Takeaway: Mild weather helped juice the March PHS print, but even so total contracts signed for existing homes only rose 1% Y/Y.

Our Hedgeye Housing Compendium table (below) aspires to present the state of the housing market in a visually-friendly format that takes about 30 seconds to consume.

PHS | What's the Catalyst? - Compendium 042716


Today’s Focus: March Pending Home Sales 

Pending Home Sales in March rose +1.4% sequentially and accelerated +70bps sequentially to +1.4% year-over-year.  Much of the strength was driven by the strong +18.4% comp out of the Northeast, which likely has weather written all over it.

That +1% YoY growth could be considered “a beat” speaks well to the prevailing environment.

If there was an official Hedgeye Housing Manifesto, the primary prescriptive notion would be that everything that matters happens on the margin.  That is, the forecasting goal centers on divining better/worse not good/bad and front-running those inflections. 

The current challenge – with HMI, NHS, Starts, & PHS all flat for the last year - is that nothing is really happening at the margin and a crawling 2nd derivative convergence to zero isn’t alpha’s playground. 

To frame-up and put some quick context around the nearer-term setup:  Demand comps in the existing market get harder the next few months and, at current levels of activity, transaction volumes would be down ~-1% in Apr/May.  If continued sequential improvement were to persist, demand growth would run 0% to +2% YoY over the next quarter+. 

So, -2%-to-+2% is your fundamental demand backdrop through the balance of 1H16.   Note, also, that (unlike NHS/Starts) existing sales have already fully mean-reverted back above average historical levels of activity so the easy asymmetry/upside has already been captured. 

Summarily, with demand stagnating, price growth beginning to roll, supply constraints persisting, the preponderance of domestic macro data decelerating and no discrete, large-scale catalysts we're not seeing much for housing bulls to hang their hat on here presently. 
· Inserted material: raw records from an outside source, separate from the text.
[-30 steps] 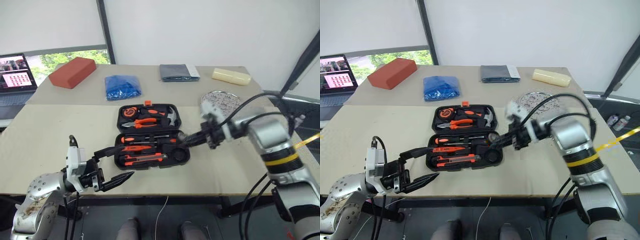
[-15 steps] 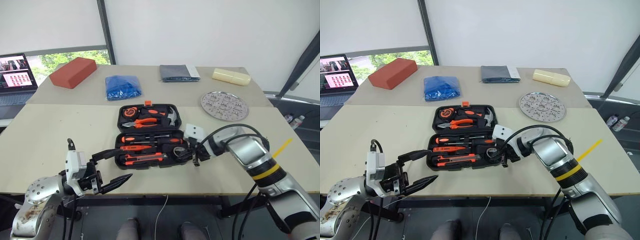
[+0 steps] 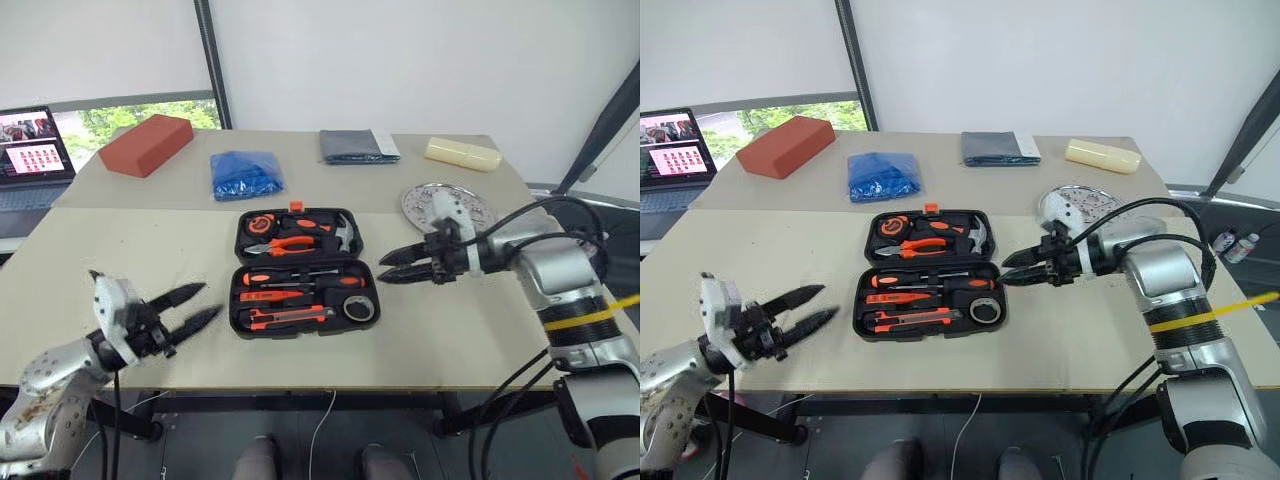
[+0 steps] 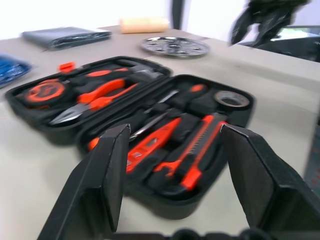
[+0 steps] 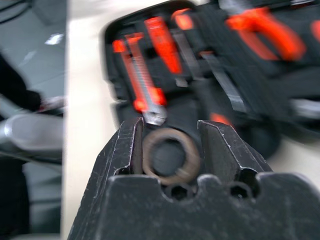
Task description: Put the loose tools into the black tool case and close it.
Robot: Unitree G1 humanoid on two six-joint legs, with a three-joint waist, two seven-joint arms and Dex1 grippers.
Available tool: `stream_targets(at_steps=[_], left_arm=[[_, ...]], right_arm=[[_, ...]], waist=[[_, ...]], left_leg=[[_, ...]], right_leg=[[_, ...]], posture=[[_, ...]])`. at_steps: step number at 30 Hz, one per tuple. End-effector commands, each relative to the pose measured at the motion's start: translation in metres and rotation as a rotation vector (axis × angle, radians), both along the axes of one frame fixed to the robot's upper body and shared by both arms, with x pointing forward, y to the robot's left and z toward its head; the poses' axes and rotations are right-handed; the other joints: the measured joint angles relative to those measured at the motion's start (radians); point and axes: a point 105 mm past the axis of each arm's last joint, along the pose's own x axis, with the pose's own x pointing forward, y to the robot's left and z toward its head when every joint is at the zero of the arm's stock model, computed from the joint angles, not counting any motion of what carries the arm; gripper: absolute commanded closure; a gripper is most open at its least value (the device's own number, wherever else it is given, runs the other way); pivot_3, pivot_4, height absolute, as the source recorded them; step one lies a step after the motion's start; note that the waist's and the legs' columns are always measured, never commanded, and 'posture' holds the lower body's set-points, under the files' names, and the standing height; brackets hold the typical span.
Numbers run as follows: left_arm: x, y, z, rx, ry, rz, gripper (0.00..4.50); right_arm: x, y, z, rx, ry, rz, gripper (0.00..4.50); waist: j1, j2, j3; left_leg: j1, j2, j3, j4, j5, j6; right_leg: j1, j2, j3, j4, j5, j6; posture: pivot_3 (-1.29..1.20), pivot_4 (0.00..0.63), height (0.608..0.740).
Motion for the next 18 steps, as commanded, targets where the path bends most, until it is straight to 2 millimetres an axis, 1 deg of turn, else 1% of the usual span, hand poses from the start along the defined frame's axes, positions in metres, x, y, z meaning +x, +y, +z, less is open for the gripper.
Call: stream_targets(at_steps=[1, 2, 3, 4, 5, 6, 8, 10, 12, 14, 16, 18], left_arm=[[0.036, 0.035, -0.004, -0.016, 0.074, 0.268, 3.18], [0.044, 0.036, -0.01, -0.011, 0.11, 0.294, 3.5], [0.05, 0.036, -0.013, -0.004, 0.133, 0.306, 3.89], [0.057, 0.035, -0.017, 0.02, 0.147, 0.319, 4.3], [0.064, 0.032, -0.021, 0.037, 0.165, 0.317, 4.46], [0.071, 0.029, -0.025, 0.049, 0.182, 0.312, 4.46], [0.082, 0.016, -0.034, 0.062, 0.243, 0.248, 4.46], [0.089, 0.001, -0.036, 0.071, 0.256, 0.164, 4.46], [0.092, -0.015, -0.037, 0.094, 0.261, 0.076, 4.46], [0.092, -0.028, -0.04, 0.106, 0.281, -0.009, 4.46], [0.088, -0.038, -0.042, 0.117, 0.3, -0.073, 4.46], [0.084, -0.044, -0.043, 0.121, 0.304, -0.123, 4.46]], right_arm=[[0.042, -0.001, -0.008, -0.077, -0.22, -0.189, 3.92], [0.051, 0.002, -0.011, -0.079, -0.255, -0.225, 4.22], [0.056, 0.004, -0.014, -0.078, -0.274, -0.246, 4.47], [0.06, 0.007, -0.019, -0.097, -0.285, -0.247, 4.5], [0.066, 0.009, -0.023, -0.108, -0.313, -0.262, 4.5], [0.071, 0.012, -0.025, -0.108, -0.336, -0.277, 4.5], [0.077, 0.022, -0.03, -0.11, -0.353, -0.28, 4.5], [0.076, 0.033, -0.036, -0.106, -0.338, -0.235, 4.5], [0.07, 0.045, -0.04, -0.078, -0.296, -0.167, 4.5], [0.06, 0.053, -0.049, -0.071, -0.23, -0.078, 4.5], [0.051, 0.053, -0.058, -0.082, -0.151, -0.019, 4.5], [0.046, 0.051, -0.059, -0.076, -0.127, 0.01, 4.5]], waist=[[-0.004, 0.0, 0.0], [-0.007, 0.0, 0.0], [-0.011, 0.0, 0.0], [-0.013, 0.0, 0.001], [-0.013, 0.0, 0.001], [-0.012, -0.001, 0.001], [-0.011, -0.001, 0.001], [-0.01, -0.001, 0.001], [-0.009, -0.001, 0.001], [-0.011, -0.001, 0.001], [-0.012, -0.001, 0.001], [-0.011, -0.001, 0.001]], left_leg=[[0.001, 0.0, 0.0, 0.0, 0.0, 0.0], [0.001, 0.0, 0.0, 0.0, 0.001, 0.0], [0.001, 0.0, 0.0, 0.0, 0.003, 0.002], [0.001, 0.0, 0.0, 0.0, 0.004, 0.002], [0.0, 0.0, 0.0, 0.0, 0.004, 0.002], [0.0, -0.001, 0.0, -0.001, 0.005, 0.002], [-0.002, -0.001, 0.0, -0.003, 0.005, 0.002], [-0.003, -0.001, -0.001, -0.005, 0.005, 0.001], [-0.003, -0.001, -0.001, -0.006, 0.005, 0.001], [-0.004, -0.001, -0.001, -0.006, 0.005, 0.001], [-0.006, -0.001, -0.001, -0.006, 0.005, 0.001], [-0.007, -0.001, -0.001, -0.007, 0.005, 0.001]], right_leg=[[0.0, 0.0, 0.0, 0.001, 0.0, 0.002], [0.0, 0.001, 0.0, 0.0, 0.003, 0.008], [0.0, 0.001, 0.001, 0.001, 0.004, 0.01], [0.0, 0.001, 0.001, 0.0, 0.004, 0.01], [-0.001, 0.001, 0.002, 0.0, 0.005, 0.009], [-0.001, 0.001, 0.002, 0.0, 0.007, 0.006], [-0.002, 0.002, 0.002, 0.0, 0.007, 0.006], [-0.003, 0.002, 0.002, 0.0, 0.007, 0.006], [-0.004, 0.003, 0.001, 0.0, 0.007, 0.006], [-0.005, 0.003, 0.001, 0.0, 0.007, 0.006], [-0.007, 0.003, 0.002, 0.001, 0.007, 0.006], [-0.008, 0.003, 0.002, 0.001, 0.007, 0.006]], posture=[[0.0, 0.15, 0.74], [0.0, 0.15, 0.74], [0.0, 0.15, 0.74], [0.0, 0.15, 0.74], [0.0, 0.15, 0.74], [0.0, 0.15, 0.74], [0.0, 0.15, 0.74], [0.0, 0.15, 0.74], [0.0, 0.15, 0.74], [0.0, 0.15, 0.74], [0.0, 0.15, 0.74], [0.0, 0.15, 0.74]])
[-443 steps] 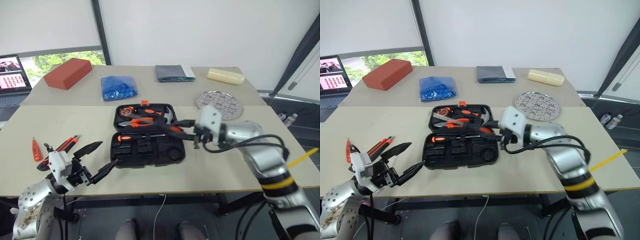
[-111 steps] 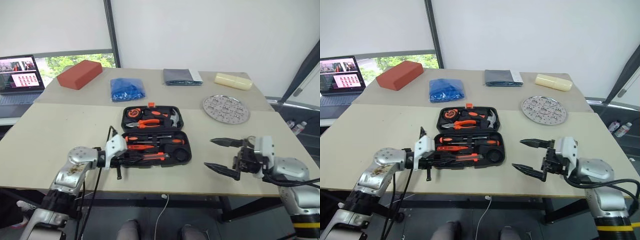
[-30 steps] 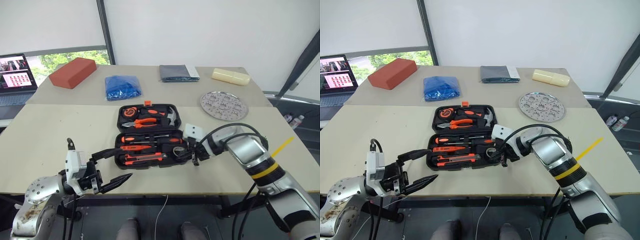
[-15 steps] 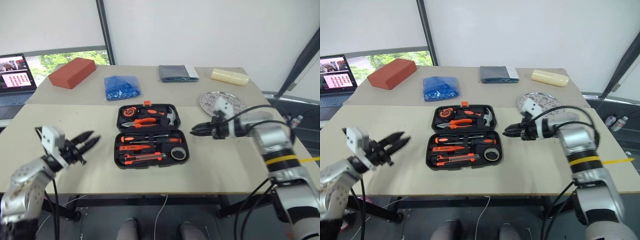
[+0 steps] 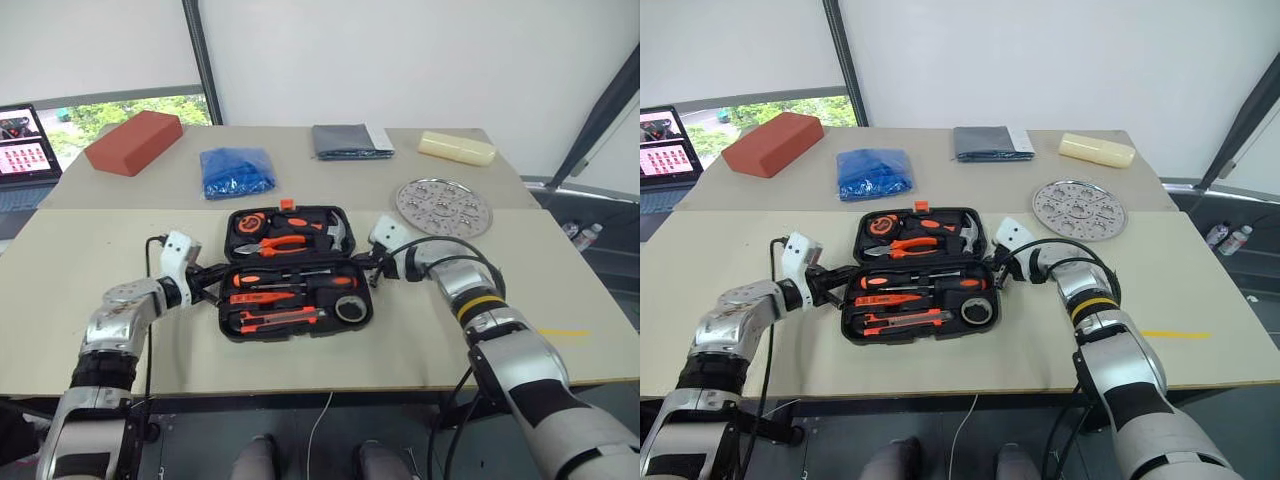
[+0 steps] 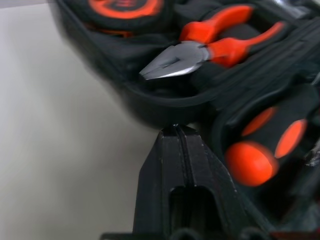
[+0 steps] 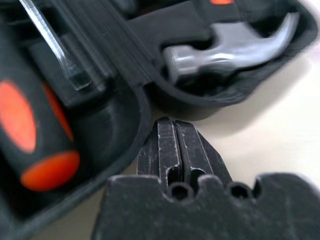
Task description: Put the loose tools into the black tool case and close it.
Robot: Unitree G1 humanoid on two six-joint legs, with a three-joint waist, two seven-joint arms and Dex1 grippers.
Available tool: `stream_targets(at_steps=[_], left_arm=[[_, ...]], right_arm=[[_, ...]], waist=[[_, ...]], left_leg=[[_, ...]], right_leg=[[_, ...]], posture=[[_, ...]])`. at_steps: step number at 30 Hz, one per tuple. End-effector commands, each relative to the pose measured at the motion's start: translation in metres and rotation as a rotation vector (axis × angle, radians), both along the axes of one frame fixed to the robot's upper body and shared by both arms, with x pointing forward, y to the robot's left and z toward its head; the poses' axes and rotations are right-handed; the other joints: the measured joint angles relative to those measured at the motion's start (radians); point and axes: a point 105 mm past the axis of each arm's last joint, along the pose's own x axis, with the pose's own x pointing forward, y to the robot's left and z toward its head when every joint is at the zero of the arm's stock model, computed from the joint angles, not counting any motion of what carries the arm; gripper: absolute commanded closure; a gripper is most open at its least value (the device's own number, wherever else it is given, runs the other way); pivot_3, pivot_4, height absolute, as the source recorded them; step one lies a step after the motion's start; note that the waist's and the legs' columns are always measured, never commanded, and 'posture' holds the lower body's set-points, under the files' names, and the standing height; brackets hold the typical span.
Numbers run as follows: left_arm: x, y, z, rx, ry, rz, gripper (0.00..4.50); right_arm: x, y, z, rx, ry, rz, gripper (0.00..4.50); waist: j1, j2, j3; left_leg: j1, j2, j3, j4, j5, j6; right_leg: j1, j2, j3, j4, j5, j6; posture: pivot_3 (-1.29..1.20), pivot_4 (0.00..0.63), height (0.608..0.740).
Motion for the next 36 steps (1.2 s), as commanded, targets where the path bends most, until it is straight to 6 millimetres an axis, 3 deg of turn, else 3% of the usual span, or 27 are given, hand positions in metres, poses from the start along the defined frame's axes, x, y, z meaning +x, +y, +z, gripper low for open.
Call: stream_targets(at_steps=[1, 6, 9, 14, 16, 17, 18, 23, 26, 29, 36], left_arm=[[-0.009, -0.023, 0.003, -0.009, 0.0, -0.15, 4.46], [-0.026, -0.024, -0.004, 0.024, 0.002, -0.206, 4.46], [-0.035, -0.013, -0.004, 0.046, -0.005, -0.165, 4.46], [-0.033, 0.007, 0.006, 0.019, -0.018, -0.072, 4.46], [-0.033, 0.016, 0.011, 0.009, -0.011, -0.045, 4.07], [-0.034, 0.018, 0.013, 0.017, -0.004, -0.046, 3.83], [-0.035, 0.021, 0.017, 0.013, 0.009, -0.038, 3.51], [-0.033, 0.02, 0.041, -0.108, 0.177, 0.03, 1.84], [-0.017, 0.018, 0.051, -0.142, 0.278, 0.126, 0.78], [-0.007, 0.009, 0.056, -0.153, 0.296, 0.135, 0.75], [0.023, 0.001, 0.05, -0.075, 0.282, 0.216, 0.75]], right_arm=[[-0.013, 0.009, 0.006, 0.04, 0.031, 0.106, 4.5], [-0.032, 0.003, 0.012, 0.087, 0.02, 0.138, 4.5], [-0.05, -0.006, 0.009, 0.108, 0.037, 0.105, 4.5], [-0.054, -0.021, 0.011, 0.143, 0.059, 0.005, 4.5], [-0.054, -0.032, 0.015, 0.152, 0.111, -0.047, 4.5], [-0.052, -0.035, 0.021, 0.161, 0.083, -0.059, 3.92], [-0.05, -0.041, 0.025, 0.162, 0.1, -0.091, 3.81], [-0.044, -0.057, 0.044, 0.149, 0.292, -0.344, 2.17], [-0.038, -0.043, 0.06, 0.159, 0.386, -0.409, 1.1], [-0.034, -0.035, 0.059, 0.134, 0.442, -0.445, 0.16], [-0.009, -0.023, 0.051, 0.137, 0.442, -0.523, 0.16]], waist=[[0.001, 0.0, 0.0], [0.006, 0.0, 0.0], [0.008, 0.0, 0.0], [0.007, 0.0, 0.0], [0.006, 0.0, 0.0], [0.006, 0.0, 0.0], [0.007, 0.0, 0.0], [0.01, -0.001, 0.0], [0.008, -0.001, 0.001], [0.007, -0.001, 0.001], [0.007, -0.002, 0.001]], left_leg=[[0.0, 0.0, 0.0, 0.0, 0.0, 0.0], [-0.001, 0.0, 0.0, 0.0, 0.0, 0.0], [-0.003, 0.0, 0.0, 0.001, 0.0, -0.001], [-0.004, 0.001, 0.0, 0.002, 0.001, -0.002], [-0.004, 0.001, 0.0, 0.002, 0.002, -0.004], [-0.004, 0.001, 0.0, 0.002, 0.003, -0.004], [-0.004, 0.001, 0.0, 0.003, 0.003, -0.004], [-0.004, 0.001, -0.001, 0.003, 0.005, -0.005], [-0.005, 0.0, -0.001, 0.005, 0.006, -0.004], [-0.004, 0.0, -0.003, 0.005, 0.006, -0.004], [-0.006, 0.0, -0.004, 0.004, 0.007, -0.003]], right_leg=[[0.0, 0.0, 0.0, 0.0, 0.0, 0.0], [0.0, 0.0, 0.0, 0.0, 0.0, 0.0], [-0.003, 0.0, 0.0, 0.001, 0.0, 0.0], [-0.005, 0.0, 0.0, 0.003, 0.0, -0.001], [-0.005, 0.0, 0.0, 0.003, 0.001, -0.001], [-0.005, 0.0, 0.0, 0.003, 0.001, -0.001], [-0.005, 0.0, 0.0, 0.003, 0.001, -0.001], [-0.005, 0.0, 0.0, 0.002, 0.003, -0.001], [-0.008, 0.0, 0.001, 0.008, 0.003, -0.001], [-0.008, 0.001, 0.001, 0.01, 0.002, -0.001], [-0.009, 0.002, 0.001, 0.009, 0.002, -0.001]], posture=[[0.0, 0.15, 0.74], [0.0, 0.15, 0.74], [0.0, 0.15, 0.74], [0.0, 0.15, 0.74], [0.0, 0.15, 0.74], [0.0, 0.15, 0.74], [0.0, 0.15, 0.74], [0.0, 0.15, 0.74], [0.0, 0.15, 0.74], [0.0, 0.15, 0.74], [0.0, 0.15, 0.74]])
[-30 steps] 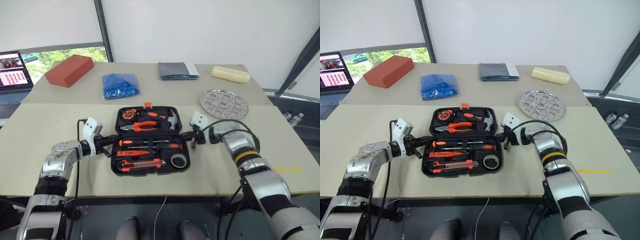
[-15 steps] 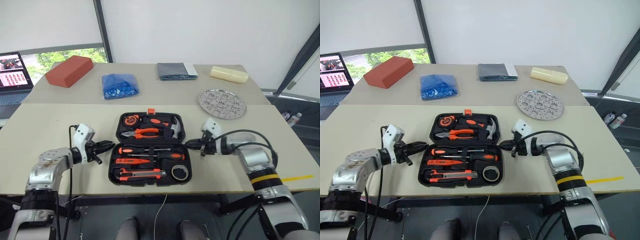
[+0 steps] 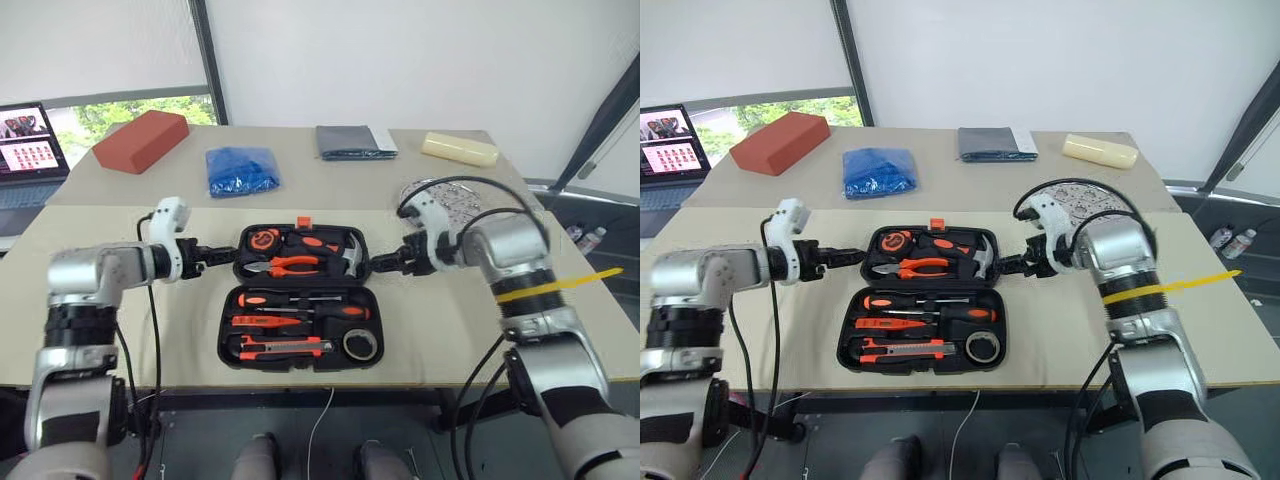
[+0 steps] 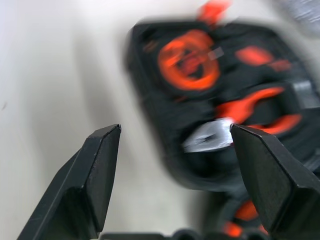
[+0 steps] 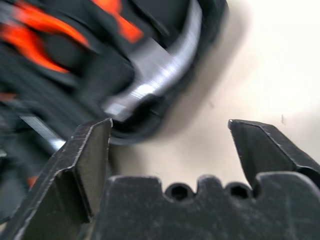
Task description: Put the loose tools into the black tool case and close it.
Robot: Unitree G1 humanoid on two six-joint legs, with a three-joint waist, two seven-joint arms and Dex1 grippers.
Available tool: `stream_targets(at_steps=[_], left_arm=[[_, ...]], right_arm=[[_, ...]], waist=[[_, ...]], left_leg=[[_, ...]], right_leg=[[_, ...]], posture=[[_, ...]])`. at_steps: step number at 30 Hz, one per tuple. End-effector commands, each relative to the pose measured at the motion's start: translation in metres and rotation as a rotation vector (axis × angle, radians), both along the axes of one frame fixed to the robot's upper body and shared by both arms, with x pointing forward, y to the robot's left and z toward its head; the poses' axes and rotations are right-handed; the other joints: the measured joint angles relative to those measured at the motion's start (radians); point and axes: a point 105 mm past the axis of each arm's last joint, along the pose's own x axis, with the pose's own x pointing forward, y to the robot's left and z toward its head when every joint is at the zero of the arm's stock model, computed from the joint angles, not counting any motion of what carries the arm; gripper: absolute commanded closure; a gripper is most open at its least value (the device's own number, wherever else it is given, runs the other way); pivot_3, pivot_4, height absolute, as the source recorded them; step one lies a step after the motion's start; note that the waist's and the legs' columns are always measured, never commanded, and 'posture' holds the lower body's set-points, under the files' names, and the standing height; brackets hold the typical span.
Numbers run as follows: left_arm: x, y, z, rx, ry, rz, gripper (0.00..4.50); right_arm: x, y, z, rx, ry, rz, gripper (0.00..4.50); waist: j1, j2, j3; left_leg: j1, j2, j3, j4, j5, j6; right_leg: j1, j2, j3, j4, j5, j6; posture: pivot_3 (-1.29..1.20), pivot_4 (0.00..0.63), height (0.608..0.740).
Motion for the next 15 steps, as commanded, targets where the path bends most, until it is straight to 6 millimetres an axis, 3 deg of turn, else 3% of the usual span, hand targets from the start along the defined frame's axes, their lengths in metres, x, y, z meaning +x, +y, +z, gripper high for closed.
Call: stream_targets(at_steps=[1, 7, 8, 11, 15], left_arm=[[0.014, 0.003, 0.016, 0.025, -0.069, 0.045, 0.75], [0.015, -0.004, 0.006, 0.024, -0.03, 0.021, 0.75], [0.015, -0.004, 0.005, 0.023, -0.028, 0.019, 0.75], [0.017, -0.004, 0.005, -0.002, -0.032, 0.031, 1.48], [0.02, -0.007, 0.005, -0.075, -0.069, 0.029, 3.02]], right_arm=[[0.014, 0.004, 0.021, 0.011, -0.076, -0.016, 0.16], [0.02, 0.01, 0.012, 0.027, -0.039, -0.05, 0.16], [0.022, 0.009, 0.011, 0.025, -0.039, -0.064, 0.4], [0.026, 0.005, 0.009, 0.029, -0.028, -0.11, 1.19], [0.028, 0.001, 0.007, 0.055, 0.004, -0.153, 2.59]], waist=[[0.0, 0.0, 0.0], [-0.002, 0.0, 0.0], [-0.002, 0.0, 0.0], [-0.002, 0.0, 0.0], [-0.004, 0.0, 0.0]], left_leg=[[-0.001, 0.0, 0.0, 0.0, 0.0, 0.0], [-0.004, 0.0, -0.001, 0.001, 0.0, 0.0], [-0.004, 0.0, -0.001, 0.001, 0.0, 0.0], [-0.004, 0.0, -0.001, 0.001, 0.0, 0.0], [-0.002, 0.0, -0.001, 0.002, 0.001, -0.001]], right_leg=[[-0.001, 0.0, 0.0, 0.0, 0.0, 0.0], [-0.003, 0.0, -0.001, 0.0, 0.0, 0.0], [-0.003, 0.0, -0.001, 0.0, 0.0, 0.0], [-0.002, 0.0, -0.001, 0.001, 0.0, 0.0], [-0.001, 0.0, -0.001, 0.003, 0.0, 0.0]], posture=[[0.0, 0.15, 0.74], [0.0, 0.15, 0.74], [0.0, 0.15, 0.74], [0.0, 0.15, 0.74], [0.0, 0.15, 0.74]])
 PHS | What's the Catalyst? - PHS Units   YoY

PHS | What's the Catalyst? - PHS Regional YoY

PHS | What's the Catalyst? - PHS LT

About Pending Home Sales:

The Pending Home Sales Index is a monthly data release from the National Association of Realtors (NAR) and is considered a leading indicator for housing activity in the US. It is a leading indicator for Existing Home Sales, not New Home Sales. A pending home sale reflects the signing of a contract, but not the closing of the transaction, which occurs 1-2 months later. The NAR uses data from the MLS and large brokers to calculate the Pending Home Sales index. An index value of 100 corresponds to the average level of activity during 2001.

Frequency:

The NAR Pending Home Sales index is released between the 25th and the 31st of each month and covers data from the prior month.